- **What to do**:
Take the listing and give it again exactly, from its first line to its last line.

- **The data**:
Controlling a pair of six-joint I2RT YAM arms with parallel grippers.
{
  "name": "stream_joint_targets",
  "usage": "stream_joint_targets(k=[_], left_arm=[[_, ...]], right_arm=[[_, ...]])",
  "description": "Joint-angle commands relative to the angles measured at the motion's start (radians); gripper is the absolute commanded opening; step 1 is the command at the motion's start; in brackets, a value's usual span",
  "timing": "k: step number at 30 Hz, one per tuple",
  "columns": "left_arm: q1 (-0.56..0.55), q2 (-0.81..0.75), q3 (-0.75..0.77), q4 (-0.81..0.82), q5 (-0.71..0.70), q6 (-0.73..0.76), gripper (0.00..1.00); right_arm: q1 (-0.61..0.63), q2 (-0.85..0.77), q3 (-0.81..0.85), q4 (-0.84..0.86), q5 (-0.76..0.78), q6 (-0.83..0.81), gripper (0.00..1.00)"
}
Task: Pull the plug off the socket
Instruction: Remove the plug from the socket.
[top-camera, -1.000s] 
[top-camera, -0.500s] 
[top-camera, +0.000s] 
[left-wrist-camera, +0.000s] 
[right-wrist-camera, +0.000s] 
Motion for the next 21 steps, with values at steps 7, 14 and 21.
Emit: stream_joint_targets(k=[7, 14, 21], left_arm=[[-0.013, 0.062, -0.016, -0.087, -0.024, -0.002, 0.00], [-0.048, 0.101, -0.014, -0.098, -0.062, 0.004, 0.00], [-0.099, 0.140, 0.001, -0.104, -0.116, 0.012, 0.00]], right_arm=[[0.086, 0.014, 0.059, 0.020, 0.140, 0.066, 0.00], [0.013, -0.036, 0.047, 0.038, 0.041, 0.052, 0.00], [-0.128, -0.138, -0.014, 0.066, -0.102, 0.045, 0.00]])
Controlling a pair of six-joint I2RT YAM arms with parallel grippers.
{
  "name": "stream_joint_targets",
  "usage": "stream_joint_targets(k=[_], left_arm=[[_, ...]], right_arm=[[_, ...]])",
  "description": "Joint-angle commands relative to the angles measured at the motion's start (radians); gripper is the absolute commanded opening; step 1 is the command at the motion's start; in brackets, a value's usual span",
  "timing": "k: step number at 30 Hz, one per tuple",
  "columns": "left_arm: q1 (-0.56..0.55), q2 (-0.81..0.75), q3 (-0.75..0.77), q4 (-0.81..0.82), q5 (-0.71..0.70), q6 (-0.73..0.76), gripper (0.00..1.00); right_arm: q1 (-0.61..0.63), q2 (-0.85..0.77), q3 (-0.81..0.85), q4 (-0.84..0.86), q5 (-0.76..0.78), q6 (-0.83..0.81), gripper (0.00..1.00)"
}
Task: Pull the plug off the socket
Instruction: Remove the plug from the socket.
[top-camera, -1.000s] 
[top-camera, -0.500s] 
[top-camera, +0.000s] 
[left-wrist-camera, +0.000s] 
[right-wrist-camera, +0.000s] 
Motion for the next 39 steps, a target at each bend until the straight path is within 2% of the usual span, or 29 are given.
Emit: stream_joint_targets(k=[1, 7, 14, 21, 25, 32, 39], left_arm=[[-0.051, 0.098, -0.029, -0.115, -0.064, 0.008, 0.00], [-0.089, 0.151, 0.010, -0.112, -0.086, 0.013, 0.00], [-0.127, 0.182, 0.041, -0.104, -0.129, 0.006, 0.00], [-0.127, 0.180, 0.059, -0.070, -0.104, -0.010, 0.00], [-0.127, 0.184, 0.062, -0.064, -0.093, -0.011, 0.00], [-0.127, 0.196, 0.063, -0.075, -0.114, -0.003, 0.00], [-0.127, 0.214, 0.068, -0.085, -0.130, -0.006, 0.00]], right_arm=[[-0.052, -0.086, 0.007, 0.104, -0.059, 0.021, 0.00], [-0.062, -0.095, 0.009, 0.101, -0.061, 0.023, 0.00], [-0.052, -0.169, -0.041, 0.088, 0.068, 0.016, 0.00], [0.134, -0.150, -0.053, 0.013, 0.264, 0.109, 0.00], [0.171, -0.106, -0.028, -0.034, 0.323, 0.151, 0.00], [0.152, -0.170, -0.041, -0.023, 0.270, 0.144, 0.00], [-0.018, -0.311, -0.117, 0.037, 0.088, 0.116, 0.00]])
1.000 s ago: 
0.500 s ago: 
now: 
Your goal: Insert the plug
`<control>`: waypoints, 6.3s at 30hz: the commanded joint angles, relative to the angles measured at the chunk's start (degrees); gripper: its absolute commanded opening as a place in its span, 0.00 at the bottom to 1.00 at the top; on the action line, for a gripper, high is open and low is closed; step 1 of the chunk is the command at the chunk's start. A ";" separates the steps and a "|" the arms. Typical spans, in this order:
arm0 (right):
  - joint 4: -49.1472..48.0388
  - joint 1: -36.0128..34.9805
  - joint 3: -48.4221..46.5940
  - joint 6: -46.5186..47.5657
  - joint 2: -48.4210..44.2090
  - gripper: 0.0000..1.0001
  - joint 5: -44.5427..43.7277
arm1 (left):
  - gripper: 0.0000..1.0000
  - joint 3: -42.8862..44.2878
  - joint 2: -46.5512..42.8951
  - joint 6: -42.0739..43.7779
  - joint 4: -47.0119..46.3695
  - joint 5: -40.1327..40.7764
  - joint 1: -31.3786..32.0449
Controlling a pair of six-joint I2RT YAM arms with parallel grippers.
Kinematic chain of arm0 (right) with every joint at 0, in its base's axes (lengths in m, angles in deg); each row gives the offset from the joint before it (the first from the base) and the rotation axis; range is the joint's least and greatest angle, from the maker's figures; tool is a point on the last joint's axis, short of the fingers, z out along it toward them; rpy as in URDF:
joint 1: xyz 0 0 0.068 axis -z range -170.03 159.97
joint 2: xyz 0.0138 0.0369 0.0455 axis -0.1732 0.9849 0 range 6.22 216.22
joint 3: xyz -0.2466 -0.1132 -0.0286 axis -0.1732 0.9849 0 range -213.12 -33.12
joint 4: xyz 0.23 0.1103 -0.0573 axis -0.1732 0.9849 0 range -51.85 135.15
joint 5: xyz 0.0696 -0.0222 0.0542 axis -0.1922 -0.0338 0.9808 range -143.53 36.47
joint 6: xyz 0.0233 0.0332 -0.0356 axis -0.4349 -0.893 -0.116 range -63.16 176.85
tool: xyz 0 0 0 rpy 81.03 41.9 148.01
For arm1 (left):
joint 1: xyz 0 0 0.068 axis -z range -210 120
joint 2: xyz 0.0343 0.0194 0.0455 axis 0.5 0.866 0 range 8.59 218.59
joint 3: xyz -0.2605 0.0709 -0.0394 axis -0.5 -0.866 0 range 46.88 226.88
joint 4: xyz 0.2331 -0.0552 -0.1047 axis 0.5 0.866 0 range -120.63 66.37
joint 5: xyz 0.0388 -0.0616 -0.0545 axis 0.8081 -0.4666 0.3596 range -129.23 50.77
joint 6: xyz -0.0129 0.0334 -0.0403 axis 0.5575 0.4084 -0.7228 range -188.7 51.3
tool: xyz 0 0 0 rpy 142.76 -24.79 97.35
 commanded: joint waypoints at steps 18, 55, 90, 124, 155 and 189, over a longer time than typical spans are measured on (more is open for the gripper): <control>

- **Task solution**:
Controlling a pair of six-joint I2RT YAM arms with parallel grippers.
{
  "name": "stream_joint_targets",
  "usage": "stream_joint_targets(k=[_], left_arm=[[_, ...]], right_arm=[[_, ...]])",
  "description": "Joint-angle commands relative to the angles measured at the motion's start (radians); gripper is the absolute commanded opening; step 1 is the command at the motion's start; in brackets, a value's usual span",
  "timing": "k: step number at 30 Hz, one per tuple",
  "columns": "left_arm: q1 (-0.56..0.55), q2 (-0.81..0.75), q3 (-0.75..0.77), q4 (-0.81..0.82), q5 (-0.71..0.70), q6 (-0.73..0.76), gripper (0.00..1.00); right_arm: q1 (-0.61..0.63), q2 (-0.85..0.77), q3 (-0.81..0.85), q4 (-0.84..0.86), q5 (-0.76..0.78), q6 (-0.83..0.81), gripper (0.00..1.00)"
}
Task: Pull the plug off the socket
Instruction: Remove the plug from the socket.
[top-camera, -1.000s] 
[top-camera, -0.500s] 
[top-camera, +0.000s] 
[left-wrist-camera, +0.000s] 
[right-wrist-camera, +0.000s] 
Motion for the next 21 steps, with values at steps 7, 14 and 21.
Emit: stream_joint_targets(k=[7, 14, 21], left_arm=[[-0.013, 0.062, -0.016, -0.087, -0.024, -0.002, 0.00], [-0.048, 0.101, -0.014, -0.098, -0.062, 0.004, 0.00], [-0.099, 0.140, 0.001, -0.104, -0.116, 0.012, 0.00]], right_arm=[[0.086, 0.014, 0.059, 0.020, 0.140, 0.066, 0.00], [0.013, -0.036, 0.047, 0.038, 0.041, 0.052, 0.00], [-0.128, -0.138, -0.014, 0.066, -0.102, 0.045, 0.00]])
Controlling a pair of six-joint I2RT YAM arms with parallel grippers.
{
  "name": "stream_joint_targets",
  "usage": "stream_joint_targets(k=[_], left_arm=[[_, ...]], right_arm=[[_, ...]])",
  "description": "Joint-angle commands relative to the angles measured at the motion's start (radians); gripper is the absolute commanded opening; step 1 is the command at the motion's start; in brackets, a value's usual span",
  "timing": "k: step number at 30 Hz, one per tuple",
  "columns": "left_arm: q1 (-0.56..0.55), q2 (-0.81..0.75), q3 (-0.75..0.77), q4 (-0.81..0.82), q5 (-0.71..0.70), q6 (-0.73..0.76), gripper (0.00..1.00); right_arm: q1 (-0.61..0.63), q2 (-0.85..0.77), q3 (-0.81..0.85), q4 (-0.84..0.86), q5 (-0.76..0.78), q6 (-0.83..0.81), gripper (0.00..1.00)"
}
Task: Pull the plug off the socket
Instruction: Remove the plug from the socket.
[top-camera, -1.000s] 
[top-camera, -0.500s] 
[top-camera, +0.000s] 
[left-wrist-camera, +0.000s] 
[right-wrist-camera, +0.000s] 
Motion for the next 39 steps, a target at each bend until the straight path is within 2% of the usual span, or 29 are given.
Emit: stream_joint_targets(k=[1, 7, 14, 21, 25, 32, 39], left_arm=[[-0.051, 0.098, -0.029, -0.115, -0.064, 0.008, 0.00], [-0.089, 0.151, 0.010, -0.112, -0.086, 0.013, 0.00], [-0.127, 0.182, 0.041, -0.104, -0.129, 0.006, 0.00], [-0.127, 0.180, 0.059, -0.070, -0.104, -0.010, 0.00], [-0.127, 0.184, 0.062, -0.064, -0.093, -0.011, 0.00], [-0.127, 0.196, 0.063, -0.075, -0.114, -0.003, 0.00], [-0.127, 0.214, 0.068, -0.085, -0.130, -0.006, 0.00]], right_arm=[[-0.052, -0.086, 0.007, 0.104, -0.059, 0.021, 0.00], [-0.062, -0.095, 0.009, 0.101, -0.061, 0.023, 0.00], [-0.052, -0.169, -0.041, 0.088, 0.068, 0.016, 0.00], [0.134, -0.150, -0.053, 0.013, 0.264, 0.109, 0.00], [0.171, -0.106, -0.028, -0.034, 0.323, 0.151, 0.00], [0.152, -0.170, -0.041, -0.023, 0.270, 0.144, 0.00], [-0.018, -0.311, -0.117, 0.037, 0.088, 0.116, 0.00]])
1.000 s ago: 
0.500 s ago: 
now: 
Your goal: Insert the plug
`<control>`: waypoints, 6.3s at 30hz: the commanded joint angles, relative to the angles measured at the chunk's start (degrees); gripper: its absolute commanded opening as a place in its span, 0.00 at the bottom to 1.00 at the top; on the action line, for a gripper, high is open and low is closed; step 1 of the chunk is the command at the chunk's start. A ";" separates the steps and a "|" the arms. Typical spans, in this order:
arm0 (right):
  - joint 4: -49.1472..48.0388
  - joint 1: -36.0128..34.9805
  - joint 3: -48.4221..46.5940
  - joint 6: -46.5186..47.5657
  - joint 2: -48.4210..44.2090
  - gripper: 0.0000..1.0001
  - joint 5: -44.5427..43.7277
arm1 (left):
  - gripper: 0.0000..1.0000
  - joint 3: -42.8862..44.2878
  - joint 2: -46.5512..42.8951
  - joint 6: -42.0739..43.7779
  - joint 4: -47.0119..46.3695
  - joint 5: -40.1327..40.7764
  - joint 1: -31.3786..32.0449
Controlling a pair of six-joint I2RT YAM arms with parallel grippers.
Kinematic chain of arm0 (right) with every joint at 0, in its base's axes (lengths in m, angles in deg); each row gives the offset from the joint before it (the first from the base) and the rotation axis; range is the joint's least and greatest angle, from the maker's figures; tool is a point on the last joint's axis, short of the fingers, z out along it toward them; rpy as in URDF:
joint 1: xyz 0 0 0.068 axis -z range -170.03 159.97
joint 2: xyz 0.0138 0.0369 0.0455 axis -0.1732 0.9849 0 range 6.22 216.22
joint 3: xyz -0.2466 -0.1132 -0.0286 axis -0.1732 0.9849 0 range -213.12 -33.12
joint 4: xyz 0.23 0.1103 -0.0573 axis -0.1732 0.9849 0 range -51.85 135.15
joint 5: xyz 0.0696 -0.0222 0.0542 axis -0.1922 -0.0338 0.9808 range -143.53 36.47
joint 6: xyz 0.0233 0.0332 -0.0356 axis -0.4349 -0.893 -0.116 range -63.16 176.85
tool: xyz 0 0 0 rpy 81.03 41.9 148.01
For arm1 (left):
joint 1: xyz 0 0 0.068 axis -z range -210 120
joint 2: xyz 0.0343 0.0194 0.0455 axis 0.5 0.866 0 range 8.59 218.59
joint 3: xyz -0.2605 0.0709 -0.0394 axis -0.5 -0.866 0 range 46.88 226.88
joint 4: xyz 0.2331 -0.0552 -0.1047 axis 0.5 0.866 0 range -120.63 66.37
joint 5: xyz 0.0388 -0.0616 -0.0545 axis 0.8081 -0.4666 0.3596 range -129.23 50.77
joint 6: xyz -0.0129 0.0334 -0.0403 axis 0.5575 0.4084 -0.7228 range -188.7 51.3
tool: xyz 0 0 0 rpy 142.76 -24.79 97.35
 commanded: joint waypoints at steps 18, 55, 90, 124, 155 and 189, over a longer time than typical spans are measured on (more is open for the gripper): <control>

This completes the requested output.